Aim of the task: In the listing below, find the line with "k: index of" and the line with "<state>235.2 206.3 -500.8", then return them and every line between them exactly, minus the pictures.
── Recorded information ──
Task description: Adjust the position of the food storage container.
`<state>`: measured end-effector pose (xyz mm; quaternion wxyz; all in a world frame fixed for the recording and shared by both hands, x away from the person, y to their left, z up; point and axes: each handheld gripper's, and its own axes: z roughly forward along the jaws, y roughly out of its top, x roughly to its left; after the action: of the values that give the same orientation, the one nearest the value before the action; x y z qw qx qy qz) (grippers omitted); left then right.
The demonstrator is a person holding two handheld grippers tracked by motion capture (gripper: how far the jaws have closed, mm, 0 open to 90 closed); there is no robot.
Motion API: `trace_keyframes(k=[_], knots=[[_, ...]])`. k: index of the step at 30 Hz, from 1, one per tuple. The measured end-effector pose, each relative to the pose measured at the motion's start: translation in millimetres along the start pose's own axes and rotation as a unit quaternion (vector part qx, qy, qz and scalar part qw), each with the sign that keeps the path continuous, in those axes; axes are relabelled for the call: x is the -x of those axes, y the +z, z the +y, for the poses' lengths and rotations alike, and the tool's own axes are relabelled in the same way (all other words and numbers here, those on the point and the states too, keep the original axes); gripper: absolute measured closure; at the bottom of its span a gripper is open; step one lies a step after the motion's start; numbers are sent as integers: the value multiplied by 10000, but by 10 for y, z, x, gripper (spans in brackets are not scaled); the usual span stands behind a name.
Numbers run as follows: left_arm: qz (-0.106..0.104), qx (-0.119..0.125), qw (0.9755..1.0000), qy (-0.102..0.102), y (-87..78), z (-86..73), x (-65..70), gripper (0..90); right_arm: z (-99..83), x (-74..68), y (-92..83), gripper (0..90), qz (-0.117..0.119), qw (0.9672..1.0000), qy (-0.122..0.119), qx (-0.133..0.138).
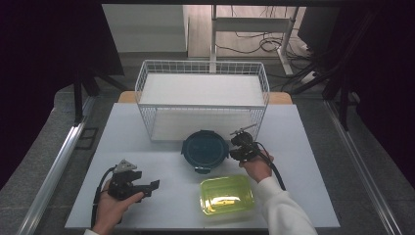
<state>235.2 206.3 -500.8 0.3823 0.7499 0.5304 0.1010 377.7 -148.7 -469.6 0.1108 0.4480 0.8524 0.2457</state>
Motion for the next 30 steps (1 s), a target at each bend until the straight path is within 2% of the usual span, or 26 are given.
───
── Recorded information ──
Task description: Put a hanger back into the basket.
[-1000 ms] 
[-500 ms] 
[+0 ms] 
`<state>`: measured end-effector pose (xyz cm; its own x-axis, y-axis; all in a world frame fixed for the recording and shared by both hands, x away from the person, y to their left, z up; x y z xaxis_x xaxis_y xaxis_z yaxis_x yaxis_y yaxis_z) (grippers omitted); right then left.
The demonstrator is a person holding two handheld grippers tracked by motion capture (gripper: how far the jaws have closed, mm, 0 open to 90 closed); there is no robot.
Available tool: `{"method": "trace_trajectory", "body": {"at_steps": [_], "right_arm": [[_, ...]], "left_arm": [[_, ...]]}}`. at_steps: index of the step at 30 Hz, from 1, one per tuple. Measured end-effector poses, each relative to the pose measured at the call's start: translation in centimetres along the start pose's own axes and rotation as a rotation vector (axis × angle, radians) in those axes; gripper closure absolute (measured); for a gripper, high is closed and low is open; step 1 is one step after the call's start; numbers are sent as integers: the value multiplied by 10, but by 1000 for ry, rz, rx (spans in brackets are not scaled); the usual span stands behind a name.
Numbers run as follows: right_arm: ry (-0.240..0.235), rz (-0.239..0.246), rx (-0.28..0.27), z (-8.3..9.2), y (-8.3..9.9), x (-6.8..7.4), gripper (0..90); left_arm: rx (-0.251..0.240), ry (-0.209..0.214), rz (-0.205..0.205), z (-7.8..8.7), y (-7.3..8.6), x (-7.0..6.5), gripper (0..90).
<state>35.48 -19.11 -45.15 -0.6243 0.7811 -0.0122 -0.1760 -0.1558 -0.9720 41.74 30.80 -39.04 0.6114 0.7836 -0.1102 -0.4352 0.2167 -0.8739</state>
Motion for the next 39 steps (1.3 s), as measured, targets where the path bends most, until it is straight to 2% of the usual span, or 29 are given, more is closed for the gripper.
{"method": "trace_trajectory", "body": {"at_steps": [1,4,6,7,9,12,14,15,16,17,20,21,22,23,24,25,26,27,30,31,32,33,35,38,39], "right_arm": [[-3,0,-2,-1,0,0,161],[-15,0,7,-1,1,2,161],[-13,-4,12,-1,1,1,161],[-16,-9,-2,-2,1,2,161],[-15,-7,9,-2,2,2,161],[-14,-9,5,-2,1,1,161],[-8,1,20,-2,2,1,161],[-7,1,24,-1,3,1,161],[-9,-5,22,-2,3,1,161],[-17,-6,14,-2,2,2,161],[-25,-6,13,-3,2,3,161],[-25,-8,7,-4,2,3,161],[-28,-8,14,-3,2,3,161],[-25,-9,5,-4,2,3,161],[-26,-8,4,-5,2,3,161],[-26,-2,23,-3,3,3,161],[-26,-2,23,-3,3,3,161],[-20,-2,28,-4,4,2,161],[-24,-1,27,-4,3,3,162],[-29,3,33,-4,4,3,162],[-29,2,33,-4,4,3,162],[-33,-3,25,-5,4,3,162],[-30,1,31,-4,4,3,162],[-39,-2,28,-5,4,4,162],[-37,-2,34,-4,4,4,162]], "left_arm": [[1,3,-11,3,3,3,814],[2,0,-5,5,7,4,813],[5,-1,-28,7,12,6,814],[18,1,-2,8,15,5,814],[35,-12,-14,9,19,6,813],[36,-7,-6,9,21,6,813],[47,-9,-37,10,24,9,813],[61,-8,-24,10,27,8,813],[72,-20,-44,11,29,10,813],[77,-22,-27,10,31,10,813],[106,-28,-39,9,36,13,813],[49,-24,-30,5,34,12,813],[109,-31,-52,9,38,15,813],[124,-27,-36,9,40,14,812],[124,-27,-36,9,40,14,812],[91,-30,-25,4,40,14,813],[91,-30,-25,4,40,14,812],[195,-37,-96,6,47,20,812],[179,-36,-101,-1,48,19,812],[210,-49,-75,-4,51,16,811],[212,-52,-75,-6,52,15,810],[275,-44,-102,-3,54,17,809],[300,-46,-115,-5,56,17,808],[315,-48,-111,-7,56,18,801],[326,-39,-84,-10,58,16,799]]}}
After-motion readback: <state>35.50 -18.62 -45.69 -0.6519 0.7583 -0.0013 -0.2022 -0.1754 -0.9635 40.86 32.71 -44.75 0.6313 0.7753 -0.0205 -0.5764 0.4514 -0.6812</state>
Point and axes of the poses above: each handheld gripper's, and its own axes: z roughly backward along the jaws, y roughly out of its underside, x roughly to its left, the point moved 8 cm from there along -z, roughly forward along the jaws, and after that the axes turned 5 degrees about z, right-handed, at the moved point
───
Result of the exercise:
Motion API: `trace_keyframes(k=[_], knots=[[_, ...]])`. k: index of the step at 30 Hz, from 1, one per tuple. The measured end-effector pose, each relative to the pose measured at the motion's start: translation in millimetres along the start pose's own axes and rotation as a unit quaternion (vector part qx, qy, qz and scalar part qw), each with the sign that keeps the path continuous, in those axes; axes are relabelled for the call: x is the -x of those axes, y the +z, z the +y, for the poses' lengths and rotations alike, and the tool's own axes are relabelled in the same way (all other words and numbers here, those on the point and the states too, keep the original axes); gripper: absolute measured closure; at the bottom of its span a gripper is open; step one lies a step after the motion's start; numbers are sent as integers: the value multiplied by 10000, but by 10 for y, z, x, gripper (spans in brackets are not scaled); the usual span stands behind a name.
Numbers run as follows: left_arm: qz (-0.106..0.104), qx (-0.119..0.125), qw (0.9755..1.0000), qy (-0.102..0.102), y (-87..78), z (-86..73), x (-65..70), gripper (0..90); right_arm: z (-99..83), x (-74..68), y (-92..83), gripper (0..90), qz (-0.117..0.119), qw (0.9672..1.0000), qy (-0.122..0.119), qx (-0.133..0.138).
<state>235.2 206.3 -500.8 0.3823 0.7499 0.5304 0.1010 377.7 -148.7 -469.6 0.1108 0.4480 0.8524 0.2457</state>

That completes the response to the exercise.